WORK ITEM ->
Return the number of lines below that contain "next"; nothing else belongs in the reply.

DATASET RECORDS ->
===============

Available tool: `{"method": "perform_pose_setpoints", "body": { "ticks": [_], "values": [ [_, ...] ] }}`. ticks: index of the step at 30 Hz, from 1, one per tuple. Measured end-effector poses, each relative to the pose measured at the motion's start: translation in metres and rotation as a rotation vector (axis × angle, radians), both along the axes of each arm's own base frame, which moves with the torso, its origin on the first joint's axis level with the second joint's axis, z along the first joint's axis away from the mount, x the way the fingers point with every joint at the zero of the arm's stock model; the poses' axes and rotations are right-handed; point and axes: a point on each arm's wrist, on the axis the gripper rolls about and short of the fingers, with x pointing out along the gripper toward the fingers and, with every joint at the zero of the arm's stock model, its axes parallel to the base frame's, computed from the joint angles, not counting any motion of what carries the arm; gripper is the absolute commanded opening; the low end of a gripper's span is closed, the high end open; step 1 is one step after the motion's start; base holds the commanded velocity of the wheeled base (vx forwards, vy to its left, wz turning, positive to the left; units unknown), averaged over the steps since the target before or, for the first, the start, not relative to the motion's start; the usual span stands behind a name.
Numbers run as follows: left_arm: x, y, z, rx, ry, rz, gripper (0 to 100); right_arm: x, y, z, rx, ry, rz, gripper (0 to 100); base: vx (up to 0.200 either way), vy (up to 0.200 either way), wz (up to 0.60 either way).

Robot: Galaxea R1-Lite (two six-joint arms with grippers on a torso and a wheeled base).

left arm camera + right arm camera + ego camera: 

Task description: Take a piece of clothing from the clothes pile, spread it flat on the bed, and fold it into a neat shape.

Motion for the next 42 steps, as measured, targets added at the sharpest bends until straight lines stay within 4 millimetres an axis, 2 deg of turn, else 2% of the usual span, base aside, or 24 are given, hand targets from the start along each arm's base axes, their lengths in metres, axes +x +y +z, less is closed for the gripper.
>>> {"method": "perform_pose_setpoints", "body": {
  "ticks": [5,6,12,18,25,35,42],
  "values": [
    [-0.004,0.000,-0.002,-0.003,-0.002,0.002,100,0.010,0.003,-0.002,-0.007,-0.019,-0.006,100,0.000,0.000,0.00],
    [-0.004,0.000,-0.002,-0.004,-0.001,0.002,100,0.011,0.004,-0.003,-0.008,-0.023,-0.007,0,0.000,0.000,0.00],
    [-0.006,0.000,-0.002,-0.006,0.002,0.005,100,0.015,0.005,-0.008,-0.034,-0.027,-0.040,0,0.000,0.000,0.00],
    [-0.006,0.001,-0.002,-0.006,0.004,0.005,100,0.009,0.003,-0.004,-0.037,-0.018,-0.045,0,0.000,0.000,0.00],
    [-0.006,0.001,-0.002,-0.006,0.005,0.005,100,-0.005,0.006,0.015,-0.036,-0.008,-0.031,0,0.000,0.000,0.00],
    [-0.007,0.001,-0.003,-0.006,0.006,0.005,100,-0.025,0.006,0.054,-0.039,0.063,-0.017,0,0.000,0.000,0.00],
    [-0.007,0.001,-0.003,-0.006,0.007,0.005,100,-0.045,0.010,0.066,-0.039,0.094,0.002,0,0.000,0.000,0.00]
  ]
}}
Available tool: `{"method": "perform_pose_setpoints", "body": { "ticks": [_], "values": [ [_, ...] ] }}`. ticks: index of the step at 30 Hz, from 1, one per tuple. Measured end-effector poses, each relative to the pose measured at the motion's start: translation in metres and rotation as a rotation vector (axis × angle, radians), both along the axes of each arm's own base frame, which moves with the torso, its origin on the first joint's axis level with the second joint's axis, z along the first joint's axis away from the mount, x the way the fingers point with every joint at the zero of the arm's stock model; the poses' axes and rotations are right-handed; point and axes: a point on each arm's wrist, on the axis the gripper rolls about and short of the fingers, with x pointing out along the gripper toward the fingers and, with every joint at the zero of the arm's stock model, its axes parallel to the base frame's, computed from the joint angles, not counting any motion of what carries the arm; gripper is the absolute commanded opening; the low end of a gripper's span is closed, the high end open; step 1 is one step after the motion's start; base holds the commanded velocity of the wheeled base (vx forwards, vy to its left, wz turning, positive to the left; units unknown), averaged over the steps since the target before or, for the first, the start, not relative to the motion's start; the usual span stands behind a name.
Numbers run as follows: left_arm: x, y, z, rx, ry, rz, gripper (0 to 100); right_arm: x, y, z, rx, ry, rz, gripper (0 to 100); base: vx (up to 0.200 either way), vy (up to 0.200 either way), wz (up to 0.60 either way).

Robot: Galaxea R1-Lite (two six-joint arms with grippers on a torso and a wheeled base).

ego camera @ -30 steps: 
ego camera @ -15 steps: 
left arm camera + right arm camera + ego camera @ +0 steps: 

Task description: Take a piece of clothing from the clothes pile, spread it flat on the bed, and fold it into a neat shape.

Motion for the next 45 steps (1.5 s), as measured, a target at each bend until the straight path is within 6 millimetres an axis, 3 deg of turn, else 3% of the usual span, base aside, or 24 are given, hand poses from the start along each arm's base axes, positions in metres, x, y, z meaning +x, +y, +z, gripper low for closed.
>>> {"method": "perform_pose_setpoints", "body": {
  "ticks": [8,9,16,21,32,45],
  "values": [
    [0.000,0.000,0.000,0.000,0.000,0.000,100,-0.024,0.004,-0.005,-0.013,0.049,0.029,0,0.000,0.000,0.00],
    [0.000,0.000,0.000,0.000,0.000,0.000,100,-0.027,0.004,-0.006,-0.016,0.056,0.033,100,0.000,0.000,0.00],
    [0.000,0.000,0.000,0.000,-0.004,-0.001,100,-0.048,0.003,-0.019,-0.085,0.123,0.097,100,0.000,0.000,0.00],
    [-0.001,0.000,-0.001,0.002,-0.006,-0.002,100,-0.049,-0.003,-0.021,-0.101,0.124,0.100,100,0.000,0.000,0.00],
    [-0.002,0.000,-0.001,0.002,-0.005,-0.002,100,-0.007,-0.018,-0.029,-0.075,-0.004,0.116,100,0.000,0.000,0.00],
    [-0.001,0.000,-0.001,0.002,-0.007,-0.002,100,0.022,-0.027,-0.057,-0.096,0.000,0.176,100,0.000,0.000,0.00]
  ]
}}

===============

RESPONSE AREA ->
2